A: They give all of the athletes a lot of leeway in terms of how they want to tailor their program. They listen to our input. It is not 'It's our way or you are not on the team'. If you look at this team, a lot of us wouldn't be swimming if we were on a team with coaches who had to have it their way and college swimming has a lot of those kinds of coaches. For example, I have worked with doing a little more distance in the beginning of the season and on doing a lot of fly and that is helping my stroke.

Q: How did you end up at Cal?
A: My brother Bruce was here and swam on the team. He was two years older than me, so my junior and senior year of high school, I would be here a lot for meets. On my recruiting trip, the team chemistry here was just so much better. Everybody gets along. Everybody has a lot of fun with each other and swims well.

Q: What is your major?
A: Industrial Engineering Operations Research. It is the study of systems of people, computers, machines, and finding the best way for them all to interact with each other. Basically it is all math, statistics, and probabilities. The best example would be supply chain management, mapping the inventory flow from raw materials to something being produced to transportation to getting it to the store shelves - figuring out the best way to do that for the least amount of money. Another example, is airlines scheduling planes, pilots, and people - there you would use probability models and linear programming. I am also doing a business minor. I like it a lot. I enjoy my business classes more because industrial engineering is the engineering of the underlying principles of business so I can apply what I have learned in engineering to the business problems we study.

Q: What would you like to do after you graduate in May?
A: I would like to go into an industrial engineering field that is more geared towards finance or something strictly in finance.

Q: So does this mean you read Money religiously?
A: I pick up Fortune every once in a while and I read Maxim and those magazines, and then Sports Illustrated.

Q: Who plays you in the movie of your life?
Maybe Ed Norton, but that is because he is my favorite actor.

Q: And the movie would be entitled?
A: That's hard.

Q: Okay. Easy one: what cds are in your car now?
A: I have mostly mixes that I make. I listen to the radio a lot of the time. There are three stations I usually switch between, 92.3 KSJO, 107.7 The Bone, and Live 105. I like classic rock, like Pick Floyd and Led Zeppelin. Metallica is probably my favorite band. But I like newer stuff like AFI.

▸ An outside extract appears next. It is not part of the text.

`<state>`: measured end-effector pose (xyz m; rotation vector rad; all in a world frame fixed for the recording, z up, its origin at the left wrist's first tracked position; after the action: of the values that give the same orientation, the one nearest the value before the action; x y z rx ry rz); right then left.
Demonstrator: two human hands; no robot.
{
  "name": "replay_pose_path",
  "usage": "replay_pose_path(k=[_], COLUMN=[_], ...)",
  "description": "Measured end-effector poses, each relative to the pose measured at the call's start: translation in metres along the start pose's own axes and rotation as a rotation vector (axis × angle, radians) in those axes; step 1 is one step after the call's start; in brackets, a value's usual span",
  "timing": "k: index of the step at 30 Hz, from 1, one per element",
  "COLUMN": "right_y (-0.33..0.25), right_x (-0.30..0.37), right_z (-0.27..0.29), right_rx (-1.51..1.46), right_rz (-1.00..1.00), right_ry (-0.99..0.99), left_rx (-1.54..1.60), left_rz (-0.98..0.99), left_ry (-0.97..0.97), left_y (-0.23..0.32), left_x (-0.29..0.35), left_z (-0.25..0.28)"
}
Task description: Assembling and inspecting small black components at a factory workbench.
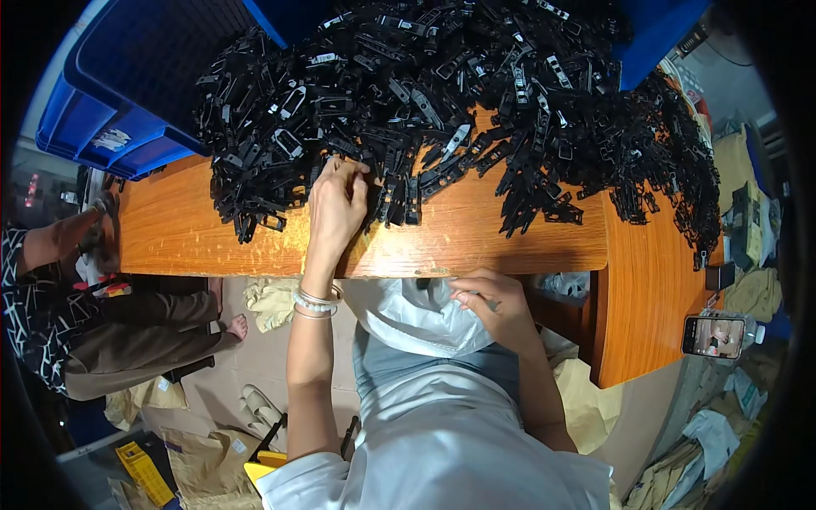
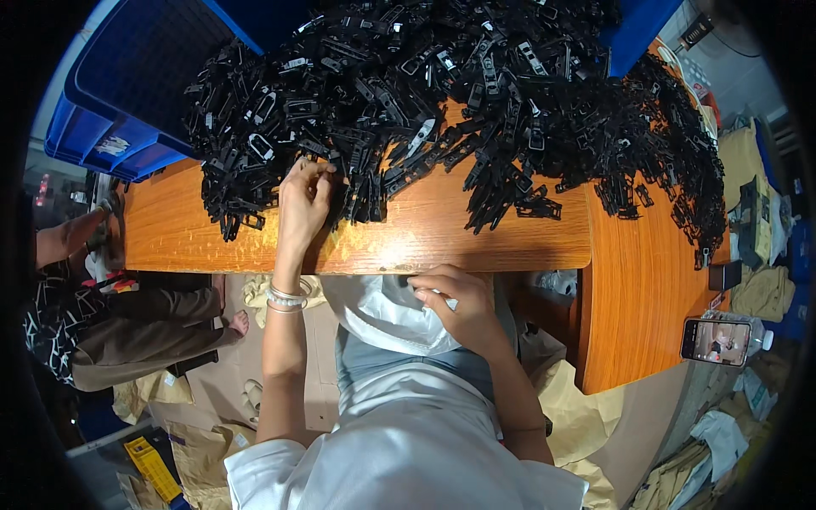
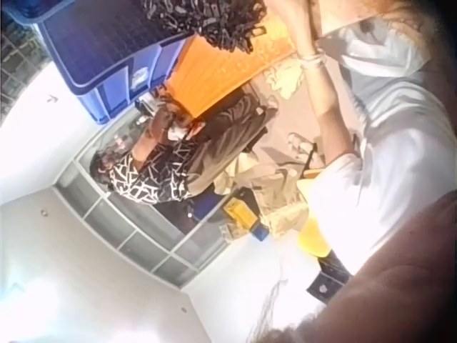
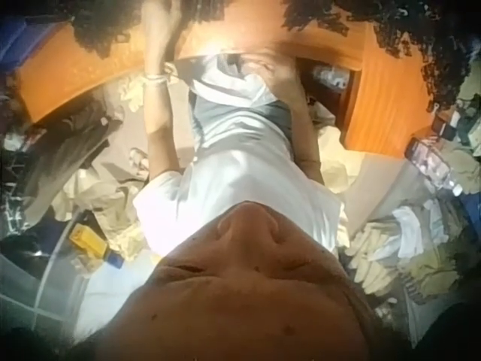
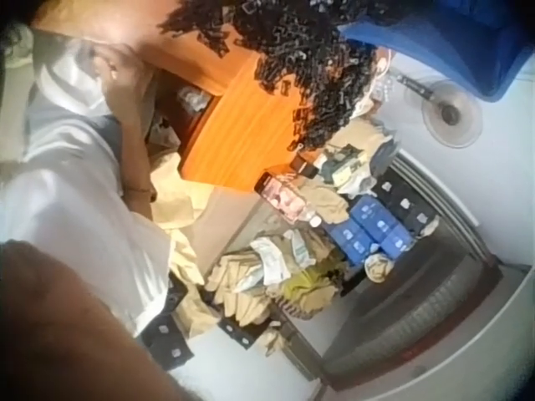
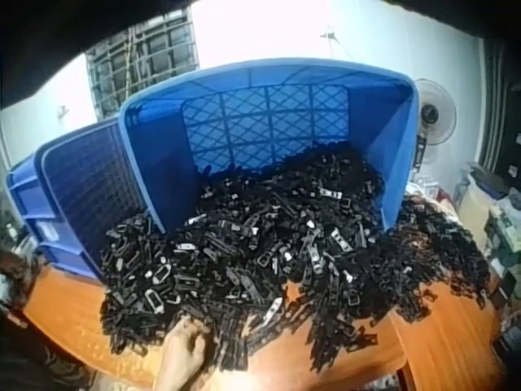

Q: Who influenced your taste?
A: My older brother probably got me into classical rock. He has been a big influence on me. He was also in engineering. We went to the same high school. We swam together mostly my sophomore year in high school and then here. He has had a huge influence on my life. I guess that movie of my life would be called something like "My Brother and Me". I think going through high school and college we have been not only brothers, but also really good friends.